The pandemic has accentuated the dilemma for Europe of reconciling its economic dependence on the Chinese market with its desire for greater geopolitical autonomy, said Nils Redeker and Anna Stahl, in a report for Berlin’s Hertie School. But, they added, the idea of dependence should not be overplayed. Even after 15 years of booming trade, China still accounts for only 8 per cent of German exports while Germany takes in 5 per cent of China’s.
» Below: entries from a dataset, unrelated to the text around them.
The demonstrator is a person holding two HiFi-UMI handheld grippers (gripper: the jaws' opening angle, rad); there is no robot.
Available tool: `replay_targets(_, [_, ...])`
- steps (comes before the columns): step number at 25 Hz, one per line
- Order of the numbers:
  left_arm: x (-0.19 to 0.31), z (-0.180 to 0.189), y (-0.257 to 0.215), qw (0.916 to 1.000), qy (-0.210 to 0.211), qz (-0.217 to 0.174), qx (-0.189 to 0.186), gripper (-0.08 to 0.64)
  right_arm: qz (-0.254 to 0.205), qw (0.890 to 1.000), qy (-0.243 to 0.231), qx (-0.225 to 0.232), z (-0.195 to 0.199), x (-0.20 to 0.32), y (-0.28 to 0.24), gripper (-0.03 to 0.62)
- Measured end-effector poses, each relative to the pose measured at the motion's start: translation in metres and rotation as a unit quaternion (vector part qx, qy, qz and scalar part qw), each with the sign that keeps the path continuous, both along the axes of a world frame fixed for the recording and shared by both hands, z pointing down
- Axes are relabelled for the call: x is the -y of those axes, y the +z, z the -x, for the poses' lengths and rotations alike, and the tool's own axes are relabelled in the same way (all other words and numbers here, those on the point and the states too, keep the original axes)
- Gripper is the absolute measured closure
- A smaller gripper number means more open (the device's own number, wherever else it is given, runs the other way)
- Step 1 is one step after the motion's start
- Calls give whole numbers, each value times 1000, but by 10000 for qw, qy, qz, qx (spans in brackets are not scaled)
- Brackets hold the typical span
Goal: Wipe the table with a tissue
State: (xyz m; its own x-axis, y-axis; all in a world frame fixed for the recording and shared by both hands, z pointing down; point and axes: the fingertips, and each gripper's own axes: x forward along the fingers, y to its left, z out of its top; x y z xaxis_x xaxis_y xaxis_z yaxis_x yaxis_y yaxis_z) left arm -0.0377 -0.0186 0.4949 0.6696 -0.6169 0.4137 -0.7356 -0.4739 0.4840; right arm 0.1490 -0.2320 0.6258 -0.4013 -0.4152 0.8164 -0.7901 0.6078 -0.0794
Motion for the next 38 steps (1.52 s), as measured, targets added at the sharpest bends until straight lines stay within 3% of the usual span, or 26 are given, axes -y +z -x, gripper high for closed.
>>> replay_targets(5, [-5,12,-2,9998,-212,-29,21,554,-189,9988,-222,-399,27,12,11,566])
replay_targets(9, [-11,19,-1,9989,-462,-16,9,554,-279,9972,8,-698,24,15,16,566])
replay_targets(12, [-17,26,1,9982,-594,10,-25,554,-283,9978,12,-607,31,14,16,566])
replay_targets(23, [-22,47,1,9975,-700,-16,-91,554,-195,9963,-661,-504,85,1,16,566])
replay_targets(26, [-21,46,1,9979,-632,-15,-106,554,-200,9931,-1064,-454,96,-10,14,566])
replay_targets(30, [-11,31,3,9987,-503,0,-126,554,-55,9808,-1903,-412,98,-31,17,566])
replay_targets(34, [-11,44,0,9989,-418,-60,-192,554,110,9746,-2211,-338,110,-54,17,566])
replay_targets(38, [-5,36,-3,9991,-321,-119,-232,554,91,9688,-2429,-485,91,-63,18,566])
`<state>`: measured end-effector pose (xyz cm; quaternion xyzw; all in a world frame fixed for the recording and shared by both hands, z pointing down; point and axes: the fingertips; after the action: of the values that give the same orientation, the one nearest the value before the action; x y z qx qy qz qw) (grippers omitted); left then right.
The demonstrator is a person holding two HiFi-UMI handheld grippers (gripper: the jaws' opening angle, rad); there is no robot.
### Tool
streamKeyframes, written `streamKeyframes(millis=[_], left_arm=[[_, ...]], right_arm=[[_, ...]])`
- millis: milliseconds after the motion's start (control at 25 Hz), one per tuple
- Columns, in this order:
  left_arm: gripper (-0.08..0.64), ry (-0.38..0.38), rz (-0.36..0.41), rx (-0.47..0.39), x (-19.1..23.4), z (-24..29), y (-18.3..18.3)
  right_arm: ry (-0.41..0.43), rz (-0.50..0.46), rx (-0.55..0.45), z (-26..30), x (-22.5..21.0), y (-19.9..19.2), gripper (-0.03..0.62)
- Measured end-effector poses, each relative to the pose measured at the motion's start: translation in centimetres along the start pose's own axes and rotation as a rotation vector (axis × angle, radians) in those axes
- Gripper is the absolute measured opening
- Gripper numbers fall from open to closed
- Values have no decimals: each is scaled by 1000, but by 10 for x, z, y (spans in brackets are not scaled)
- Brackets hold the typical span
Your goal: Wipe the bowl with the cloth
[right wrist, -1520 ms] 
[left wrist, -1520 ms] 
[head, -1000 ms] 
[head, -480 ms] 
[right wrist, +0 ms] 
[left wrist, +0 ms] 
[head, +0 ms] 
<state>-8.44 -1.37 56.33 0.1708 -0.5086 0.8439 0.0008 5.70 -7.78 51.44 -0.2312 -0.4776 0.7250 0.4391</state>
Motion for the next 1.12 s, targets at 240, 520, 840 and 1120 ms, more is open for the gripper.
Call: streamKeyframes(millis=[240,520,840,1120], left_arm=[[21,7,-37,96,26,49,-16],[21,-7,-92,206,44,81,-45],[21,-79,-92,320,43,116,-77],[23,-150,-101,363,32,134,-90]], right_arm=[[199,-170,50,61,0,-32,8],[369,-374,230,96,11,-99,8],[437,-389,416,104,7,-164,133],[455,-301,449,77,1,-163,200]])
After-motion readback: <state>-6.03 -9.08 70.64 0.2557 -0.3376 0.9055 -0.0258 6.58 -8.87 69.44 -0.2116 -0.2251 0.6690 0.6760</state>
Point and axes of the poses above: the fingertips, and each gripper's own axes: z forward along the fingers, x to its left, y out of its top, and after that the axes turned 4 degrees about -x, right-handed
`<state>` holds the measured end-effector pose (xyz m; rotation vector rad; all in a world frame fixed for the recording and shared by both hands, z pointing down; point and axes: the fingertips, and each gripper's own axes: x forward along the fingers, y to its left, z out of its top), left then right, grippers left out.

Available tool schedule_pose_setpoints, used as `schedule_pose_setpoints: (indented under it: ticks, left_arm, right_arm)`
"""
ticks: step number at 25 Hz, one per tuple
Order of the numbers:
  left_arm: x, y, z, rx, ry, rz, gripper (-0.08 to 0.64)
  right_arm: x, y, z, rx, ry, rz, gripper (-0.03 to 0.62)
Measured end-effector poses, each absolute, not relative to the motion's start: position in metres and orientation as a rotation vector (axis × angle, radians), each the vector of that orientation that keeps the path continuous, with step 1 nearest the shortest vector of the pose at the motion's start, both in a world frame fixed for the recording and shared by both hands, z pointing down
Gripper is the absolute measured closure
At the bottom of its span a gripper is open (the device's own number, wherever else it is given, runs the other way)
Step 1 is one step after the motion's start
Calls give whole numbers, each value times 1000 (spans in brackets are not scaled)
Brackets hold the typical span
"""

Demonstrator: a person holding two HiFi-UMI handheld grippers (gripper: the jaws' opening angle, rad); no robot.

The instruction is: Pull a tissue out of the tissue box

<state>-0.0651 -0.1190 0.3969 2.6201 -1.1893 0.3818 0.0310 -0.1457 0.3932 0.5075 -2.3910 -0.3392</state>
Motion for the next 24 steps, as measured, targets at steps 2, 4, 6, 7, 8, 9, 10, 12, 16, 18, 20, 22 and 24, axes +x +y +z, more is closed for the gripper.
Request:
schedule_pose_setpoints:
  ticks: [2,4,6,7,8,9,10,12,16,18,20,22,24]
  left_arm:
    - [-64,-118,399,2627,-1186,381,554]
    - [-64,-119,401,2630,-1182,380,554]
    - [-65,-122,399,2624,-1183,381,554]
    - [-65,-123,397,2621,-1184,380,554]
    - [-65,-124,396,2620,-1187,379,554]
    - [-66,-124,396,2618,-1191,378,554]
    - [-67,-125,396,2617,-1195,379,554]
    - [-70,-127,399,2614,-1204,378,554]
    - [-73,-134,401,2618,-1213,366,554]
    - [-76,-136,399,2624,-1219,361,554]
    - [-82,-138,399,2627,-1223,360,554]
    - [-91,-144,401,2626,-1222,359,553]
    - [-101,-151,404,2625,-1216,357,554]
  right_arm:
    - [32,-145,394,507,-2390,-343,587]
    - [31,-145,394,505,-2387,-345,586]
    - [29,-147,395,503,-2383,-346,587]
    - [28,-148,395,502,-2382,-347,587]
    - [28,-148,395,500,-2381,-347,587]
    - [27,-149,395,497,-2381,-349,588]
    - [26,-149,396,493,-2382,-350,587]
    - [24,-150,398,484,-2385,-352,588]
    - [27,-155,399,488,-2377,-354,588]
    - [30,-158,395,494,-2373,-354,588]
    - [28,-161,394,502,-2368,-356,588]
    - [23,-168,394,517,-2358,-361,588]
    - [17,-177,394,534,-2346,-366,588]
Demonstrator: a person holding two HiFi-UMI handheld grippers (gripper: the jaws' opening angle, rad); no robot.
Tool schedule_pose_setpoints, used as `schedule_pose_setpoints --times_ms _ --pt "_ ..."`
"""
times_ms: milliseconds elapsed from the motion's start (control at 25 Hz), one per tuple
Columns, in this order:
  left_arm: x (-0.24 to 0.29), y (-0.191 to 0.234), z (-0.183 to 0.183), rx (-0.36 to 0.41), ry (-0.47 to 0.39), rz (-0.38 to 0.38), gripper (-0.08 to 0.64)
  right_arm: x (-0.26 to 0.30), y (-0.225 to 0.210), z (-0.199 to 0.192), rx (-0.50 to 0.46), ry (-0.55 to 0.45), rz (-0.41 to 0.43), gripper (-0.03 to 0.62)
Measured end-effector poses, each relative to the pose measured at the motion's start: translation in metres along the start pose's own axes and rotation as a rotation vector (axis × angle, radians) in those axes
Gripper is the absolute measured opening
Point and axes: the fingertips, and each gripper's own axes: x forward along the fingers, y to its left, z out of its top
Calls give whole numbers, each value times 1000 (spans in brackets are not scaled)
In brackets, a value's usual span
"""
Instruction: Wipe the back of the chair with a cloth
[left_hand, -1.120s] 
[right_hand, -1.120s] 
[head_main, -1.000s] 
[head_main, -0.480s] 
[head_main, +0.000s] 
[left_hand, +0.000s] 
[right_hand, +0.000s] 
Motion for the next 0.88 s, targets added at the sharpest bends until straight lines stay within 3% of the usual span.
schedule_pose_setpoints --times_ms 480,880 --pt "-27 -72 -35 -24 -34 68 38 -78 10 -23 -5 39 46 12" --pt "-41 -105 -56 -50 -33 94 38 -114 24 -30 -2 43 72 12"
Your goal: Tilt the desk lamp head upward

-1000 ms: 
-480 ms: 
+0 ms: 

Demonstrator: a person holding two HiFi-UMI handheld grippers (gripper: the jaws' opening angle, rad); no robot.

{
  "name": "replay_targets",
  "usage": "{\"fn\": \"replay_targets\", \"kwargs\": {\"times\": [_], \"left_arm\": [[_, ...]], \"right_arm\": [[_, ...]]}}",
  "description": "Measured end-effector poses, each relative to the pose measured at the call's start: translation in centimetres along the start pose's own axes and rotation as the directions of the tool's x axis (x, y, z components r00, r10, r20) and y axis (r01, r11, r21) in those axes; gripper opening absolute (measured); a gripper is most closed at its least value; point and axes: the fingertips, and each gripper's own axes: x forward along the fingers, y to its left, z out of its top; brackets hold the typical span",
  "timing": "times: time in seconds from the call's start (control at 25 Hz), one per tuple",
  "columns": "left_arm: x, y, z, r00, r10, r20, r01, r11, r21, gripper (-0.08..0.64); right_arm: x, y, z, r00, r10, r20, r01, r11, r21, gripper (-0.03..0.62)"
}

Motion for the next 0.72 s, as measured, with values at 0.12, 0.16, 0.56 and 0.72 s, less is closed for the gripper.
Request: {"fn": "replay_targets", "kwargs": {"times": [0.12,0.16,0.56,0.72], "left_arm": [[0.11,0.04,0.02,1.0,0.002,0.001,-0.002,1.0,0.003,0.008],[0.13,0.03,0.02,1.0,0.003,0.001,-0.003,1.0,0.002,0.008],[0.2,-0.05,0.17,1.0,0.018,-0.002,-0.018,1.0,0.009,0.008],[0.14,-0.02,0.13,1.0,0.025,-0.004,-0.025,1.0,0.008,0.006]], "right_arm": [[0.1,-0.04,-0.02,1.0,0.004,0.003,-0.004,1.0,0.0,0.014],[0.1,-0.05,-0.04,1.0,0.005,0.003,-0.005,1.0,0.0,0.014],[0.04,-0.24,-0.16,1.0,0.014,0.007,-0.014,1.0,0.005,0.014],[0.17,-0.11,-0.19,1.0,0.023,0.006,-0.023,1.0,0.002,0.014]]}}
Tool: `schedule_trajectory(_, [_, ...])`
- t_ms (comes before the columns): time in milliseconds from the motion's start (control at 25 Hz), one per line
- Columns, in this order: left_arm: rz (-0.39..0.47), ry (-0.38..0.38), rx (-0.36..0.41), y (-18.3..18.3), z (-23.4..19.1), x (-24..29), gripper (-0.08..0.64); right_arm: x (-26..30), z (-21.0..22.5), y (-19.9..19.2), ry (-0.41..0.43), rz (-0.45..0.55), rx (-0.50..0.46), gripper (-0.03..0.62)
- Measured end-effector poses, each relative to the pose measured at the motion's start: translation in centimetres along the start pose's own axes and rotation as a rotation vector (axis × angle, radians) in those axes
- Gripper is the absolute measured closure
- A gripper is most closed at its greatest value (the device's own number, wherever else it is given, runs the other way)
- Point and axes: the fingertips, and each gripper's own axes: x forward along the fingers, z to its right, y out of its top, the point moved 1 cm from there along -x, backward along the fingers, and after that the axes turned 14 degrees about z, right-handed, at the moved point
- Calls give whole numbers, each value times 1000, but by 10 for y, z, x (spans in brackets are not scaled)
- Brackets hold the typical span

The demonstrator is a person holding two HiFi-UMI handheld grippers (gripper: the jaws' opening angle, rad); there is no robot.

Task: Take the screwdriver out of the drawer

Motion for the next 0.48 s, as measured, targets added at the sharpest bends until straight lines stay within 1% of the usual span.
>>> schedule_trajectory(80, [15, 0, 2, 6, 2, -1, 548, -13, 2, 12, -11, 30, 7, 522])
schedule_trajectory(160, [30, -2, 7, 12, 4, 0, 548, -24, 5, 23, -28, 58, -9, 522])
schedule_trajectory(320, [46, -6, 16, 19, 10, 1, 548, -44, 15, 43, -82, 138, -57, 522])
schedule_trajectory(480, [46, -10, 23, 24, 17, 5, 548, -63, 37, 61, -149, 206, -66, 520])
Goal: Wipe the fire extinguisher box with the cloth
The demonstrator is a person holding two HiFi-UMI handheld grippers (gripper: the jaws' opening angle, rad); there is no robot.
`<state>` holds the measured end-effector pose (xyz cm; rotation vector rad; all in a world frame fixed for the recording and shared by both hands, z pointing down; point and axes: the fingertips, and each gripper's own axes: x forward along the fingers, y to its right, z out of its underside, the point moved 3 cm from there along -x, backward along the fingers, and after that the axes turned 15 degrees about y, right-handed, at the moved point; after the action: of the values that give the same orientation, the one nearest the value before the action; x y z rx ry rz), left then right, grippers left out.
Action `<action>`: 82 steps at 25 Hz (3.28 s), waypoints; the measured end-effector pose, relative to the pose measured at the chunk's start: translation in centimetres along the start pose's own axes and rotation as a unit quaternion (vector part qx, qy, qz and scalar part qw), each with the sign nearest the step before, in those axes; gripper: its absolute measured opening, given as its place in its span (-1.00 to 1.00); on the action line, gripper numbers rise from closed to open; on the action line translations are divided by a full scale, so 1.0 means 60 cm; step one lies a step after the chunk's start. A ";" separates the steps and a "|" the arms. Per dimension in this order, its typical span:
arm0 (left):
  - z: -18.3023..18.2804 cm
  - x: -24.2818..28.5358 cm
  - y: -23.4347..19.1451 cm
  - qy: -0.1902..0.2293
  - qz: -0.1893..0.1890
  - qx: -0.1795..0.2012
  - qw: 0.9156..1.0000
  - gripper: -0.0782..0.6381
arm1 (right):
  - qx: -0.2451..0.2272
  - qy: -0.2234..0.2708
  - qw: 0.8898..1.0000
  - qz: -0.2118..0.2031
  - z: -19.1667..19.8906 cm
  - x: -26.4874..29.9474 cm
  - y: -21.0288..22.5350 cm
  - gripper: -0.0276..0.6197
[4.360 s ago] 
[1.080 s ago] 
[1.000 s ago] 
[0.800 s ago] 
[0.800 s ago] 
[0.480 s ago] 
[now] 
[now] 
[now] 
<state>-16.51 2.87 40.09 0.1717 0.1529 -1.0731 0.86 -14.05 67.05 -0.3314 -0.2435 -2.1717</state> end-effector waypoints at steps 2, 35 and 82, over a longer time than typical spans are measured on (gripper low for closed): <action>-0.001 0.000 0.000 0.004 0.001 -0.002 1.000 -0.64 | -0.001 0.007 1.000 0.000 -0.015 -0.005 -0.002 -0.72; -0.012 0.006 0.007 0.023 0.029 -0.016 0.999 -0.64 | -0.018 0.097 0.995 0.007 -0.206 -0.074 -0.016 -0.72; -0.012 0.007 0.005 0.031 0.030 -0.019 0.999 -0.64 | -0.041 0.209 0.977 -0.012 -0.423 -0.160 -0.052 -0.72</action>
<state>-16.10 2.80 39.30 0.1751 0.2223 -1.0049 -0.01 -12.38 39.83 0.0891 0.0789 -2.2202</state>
Max Zenglein, chief economist of the Mercator Institute for China Studies, says in a new paper that dependence cuts both ways. Europe is, he adds, an important provider of foreign investment and job creation in China. It is also a large market for Chinese exporters and a vital source of technical knowhow, particularly in advanced machinery, at which Germany excels. Beijing may be trying to reduce its reliance on foreign industrial technology but it “remains a difficult, costly and time-consuming effort”.

Mr Zenglein argues a “growing perception of dependence has enabled China’s government to instil in Europe the assumption that friendly political relations are necessary for good economic relations”. Chinese commercial retaliation in Europe is rare. But the possibility had created “pre-emptive obedience” in the boardrooms and chancelleries of Europe, he added.

That may be particularly true of the car industry, which is also fighting a bigger battle for technological survival. But in other sectors, the mood has hardened.

Asked about Hong Kong in an interview in July with Frankfurter Allgemeine Zeitung, Nicola Leibinger-Kammüller, chief executive of family-owned machine tool maker Trumpf, said: “Beijing is pursuing the goal of gradually conquering the west and is proceeding very systematically.

“It is negligent that we as Europeans do little to counter this. However, withdrawing from China is not an option.” Not much pre-emptive obedience there.